- Exercise instructions: Work through the data below and give the number of lines holding the word "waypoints", without any other text.

- Data segment:
──────
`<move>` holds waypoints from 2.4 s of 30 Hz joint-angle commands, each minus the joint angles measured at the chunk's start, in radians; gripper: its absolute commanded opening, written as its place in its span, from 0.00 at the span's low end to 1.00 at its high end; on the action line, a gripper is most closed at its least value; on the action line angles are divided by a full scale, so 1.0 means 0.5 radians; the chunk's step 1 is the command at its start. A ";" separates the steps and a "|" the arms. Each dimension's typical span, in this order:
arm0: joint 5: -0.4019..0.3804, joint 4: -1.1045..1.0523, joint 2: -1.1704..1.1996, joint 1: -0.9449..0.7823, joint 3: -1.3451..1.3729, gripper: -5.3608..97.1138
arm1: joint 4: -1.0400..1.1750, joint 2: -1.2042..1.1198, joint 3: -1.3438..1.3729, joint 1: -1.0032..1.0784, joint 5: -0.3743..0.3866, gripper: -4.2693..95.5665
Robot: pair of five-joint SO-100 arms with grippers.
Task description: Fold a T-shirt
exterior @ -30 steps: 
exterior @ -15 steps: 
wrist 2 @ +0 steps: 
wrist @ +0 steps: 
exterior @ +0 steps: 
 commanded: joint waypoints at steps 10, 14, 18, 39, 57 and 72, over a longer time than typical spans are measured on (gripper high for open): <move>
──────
- Written reply: 2